(What the task asks): Copy out all the entries below, word for word.

Exercise inputs: Begin

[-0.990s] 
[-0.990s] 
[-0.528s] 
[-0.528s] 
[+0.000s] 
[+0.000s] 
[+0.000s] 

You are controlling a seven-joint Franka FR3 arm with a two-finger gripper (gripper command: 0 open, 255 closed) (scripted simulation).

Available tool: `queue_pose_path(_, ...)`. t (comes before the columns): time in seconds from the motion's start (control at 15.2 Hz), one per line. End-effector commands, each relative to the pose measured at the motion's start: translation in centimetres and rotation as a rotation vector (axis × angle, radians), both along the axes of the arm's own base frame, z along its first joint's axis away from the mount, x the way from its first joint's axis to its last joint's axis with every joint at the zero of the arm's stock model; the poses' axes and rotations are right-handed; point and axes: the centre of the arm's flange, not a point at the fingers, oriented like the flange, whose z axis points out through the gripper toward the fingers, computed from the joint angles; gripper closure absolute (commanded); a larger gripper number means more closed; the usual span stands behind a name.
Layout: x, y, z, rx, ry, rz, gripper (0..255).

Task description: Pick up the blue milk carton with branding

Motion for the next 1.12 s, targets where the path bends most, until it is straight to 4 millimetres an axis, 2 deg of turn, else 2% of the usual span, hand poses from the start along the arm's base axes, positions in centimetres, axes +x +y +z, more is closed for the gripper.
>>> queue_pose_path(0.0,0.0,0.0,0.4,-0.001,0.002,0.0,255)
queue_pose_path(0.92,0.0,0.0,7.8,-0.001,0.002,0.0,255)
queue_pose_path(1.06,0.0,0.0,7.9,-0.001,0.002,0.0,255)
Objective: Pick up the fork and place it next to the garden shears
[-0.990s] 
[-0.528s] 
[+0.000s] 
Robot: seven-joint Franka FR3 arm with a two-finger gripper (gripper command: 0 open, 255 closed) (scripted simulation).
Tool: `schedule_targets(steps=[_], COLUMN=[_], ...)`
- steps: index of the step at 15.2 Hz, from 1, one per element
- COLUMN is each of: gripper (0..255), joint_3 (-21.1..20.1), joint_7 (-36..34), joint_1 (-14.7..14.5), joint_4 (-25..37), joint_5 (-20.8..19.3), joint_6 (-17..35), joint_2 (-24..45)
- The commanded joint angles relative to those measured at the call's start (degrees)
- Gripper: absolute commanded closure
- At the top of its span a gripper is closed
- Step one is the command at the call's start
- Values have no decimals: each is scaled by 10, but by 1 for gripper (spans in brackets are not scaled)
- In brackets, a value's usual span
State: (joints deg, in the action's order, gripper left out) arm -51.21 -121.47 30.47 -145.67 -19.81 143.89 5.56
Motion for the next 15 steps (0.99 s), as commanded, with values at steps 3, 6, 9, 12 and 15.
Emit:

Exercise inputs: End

(Expected answer):
[-0.990s] 
[-0.990s] 
[-0.528s] 
[-0.528s] 
[+0.000s] 
[+0.000s] 
[+0.000s] 

You are controlling a seven-joint Franka FR3 arm with a two-finger gripper (gripper command: 0 open, 255 closed) (scripted simulation).

Available tool: `queue_pose_path(_, ...)`. t (comes before the columns): time in seconds from the motion's start (control at 15.2 Hz), one per line. End-effector commands, each relative to the pose measured at the motion's start: translation in centimetres and rotation as a rotation vector (axis × angle, radians), both along the axes of the arm's own base frame, z along its first joint's axis away from the mount, x the way from its first joint's axis to its last joint's axis with every joint at the zero of the arm's stock model; the poses' axes and rotations are right-handed; point and axes: the centre of the arm's flange, not a point at the fingers, oriented like the flange, whose z axis points out through the gripper toward the fingers, computed from the joint angles; gripper closure absolute (commanded); a larger gripper number means more closed; the usual span stands behind a name.
Layout: x, y, z, rx, ry, rz, gripper (0..255).

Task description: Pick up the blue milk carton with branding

Motion for the next 1.12 s, targets where the path bends most, until it is straight to 4 millimetres an axis, 2 deg of turn, else 2% of the usual span, hand poses from the start along the arm's base axes, positions in centimetres, axes +x +y +z, more is closed for the gripper.
>>> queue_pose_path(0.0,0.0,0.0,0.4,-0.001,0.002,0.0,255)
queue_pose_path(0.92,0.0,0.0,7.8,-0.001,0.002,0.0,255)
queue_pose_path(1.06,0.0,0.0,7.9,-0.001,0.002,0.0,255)
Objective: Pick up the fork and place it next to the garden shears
[-0.990s] 
[-0.528s] 
[+0.000s] 
Robot: seven-joint Franka FR3 arm with a two-finger gripper (gripper command: 0 open, 255 closed) (scripted simulation).
Tool: `schedule_targets(steps=[_], COLUMN=[_], ...)`
- steps: index of the step at 15.2 Hz, from 1, one per element
- COLUMN is each of: gripper (0..255), joint_3 (-21.1..20.1), joint_7 (-36..34), joint_1 (-14.7..14.5), joint_4 (-25..37), joint_5 (-20.8..19.3), joint_6 (-17..35), joint_2 (-24..45)
- The commanded joint angles relative to those measured at the call's start (degrees)
- Gripper: absolute commanded closure
- At the top of its span a gripper is closed
- Step one is the command at the call's start
- Values have no decimals: each is scaled by 10, but by 1 for gripper (spans in brackets are not scaled)
- In brackets, a value's usual span
State: (joints deg, in the action's order, gripper left out) arm -51.21 -121.47 30.47 -145.67 -19.81 143.89 5.56
Motion for the next 15 steps (0.99 s), as commanded, with values at steps 3, 6, 9, 12 and 15.
Emit:

This answer requires no additional content.